──────── DATA ────────

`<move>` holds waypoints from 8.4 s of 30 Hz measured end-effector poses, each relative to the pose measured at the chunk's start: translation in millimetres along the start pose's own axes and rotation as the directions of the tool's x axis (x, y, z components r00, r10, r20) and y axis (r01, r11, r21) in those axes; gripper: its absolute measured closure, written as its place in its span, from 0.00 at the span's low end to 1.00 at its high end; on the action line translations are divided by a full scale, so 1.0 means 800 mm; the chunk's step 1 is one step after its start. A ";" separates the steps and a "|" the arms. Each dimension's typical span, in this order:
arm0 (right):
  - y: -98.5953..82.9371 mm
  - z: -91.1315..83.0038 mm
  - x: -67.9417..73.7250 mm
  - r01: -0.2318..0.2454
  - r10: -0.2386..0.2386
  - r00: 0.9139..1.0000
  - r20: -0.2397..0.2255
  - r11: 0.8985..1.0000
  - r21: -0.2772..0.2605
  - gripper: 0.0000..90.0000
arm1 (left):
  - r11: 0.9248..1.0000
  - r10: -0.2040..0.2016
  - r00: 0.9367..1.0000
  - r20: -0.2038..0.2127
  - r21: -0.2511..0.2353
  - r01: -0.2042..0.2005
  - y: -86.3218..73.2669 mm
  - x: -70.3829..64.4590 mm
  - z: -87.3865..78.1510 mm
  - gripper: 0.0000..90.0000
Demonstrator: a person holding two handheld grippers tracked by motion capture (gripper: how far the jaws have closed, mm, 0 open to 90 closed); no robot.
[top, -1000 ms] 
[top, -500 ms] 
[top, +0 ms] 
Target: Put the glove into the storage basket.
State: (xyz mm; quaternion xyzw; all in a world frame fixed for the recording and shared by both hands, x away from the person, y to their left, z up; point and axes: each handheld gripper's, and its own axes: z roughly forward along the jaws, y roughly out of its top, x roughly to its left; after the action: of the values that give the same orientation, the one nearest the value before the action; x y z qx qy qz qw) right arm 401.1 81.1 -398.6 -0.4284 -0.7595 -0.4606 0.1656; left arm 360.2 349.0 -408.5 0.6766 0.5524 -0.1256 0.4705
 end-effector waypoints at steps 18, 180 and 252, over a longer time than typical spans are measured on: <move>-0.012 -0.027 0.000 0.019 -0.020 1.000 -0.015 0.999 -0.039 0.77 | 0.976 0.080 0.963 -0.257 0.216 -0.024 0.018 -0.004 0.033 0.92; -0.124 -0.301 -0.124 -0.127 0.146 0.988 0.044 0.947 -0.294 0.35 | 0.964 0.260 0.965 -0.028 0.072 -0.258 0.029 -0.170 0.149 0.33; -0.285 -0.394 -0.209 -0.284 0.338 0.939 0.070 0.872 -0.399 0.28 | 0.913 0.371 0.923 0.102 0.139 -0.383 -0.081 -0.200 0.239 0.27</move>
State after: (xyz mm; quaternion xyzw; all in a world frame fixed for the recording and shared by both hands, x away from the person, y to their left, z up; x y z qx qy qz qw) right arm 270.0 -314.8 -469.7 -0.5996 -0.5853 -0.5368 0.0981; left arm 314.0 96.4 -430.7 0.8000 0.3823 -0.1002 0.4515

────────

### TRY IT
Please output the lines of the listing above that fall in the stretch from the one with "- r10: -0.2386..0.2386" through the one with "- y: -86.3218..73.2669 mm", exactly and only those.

### EXERCISE SOLUTION
  - r10: -0.2386..0.2386
  - r00: 0.9139..1.0000
  - r20: -0.2397..0.2255
  - r11: 0.8985..1.0000
  - r21: -0.2772..0.2605
  - gripper: 0.0000..90.0000
arm1 (left):
  - r11: 0.9248..1.0000
  - r10: -0.2040..0.2016
  - r00: 0.9367..1.0000
  - r20: -0.2038..0.2127
  - r21: -0.2511..0.2353
  - r01: -0.2042..0.2005
  - y: -86.3218..73.2669 mm

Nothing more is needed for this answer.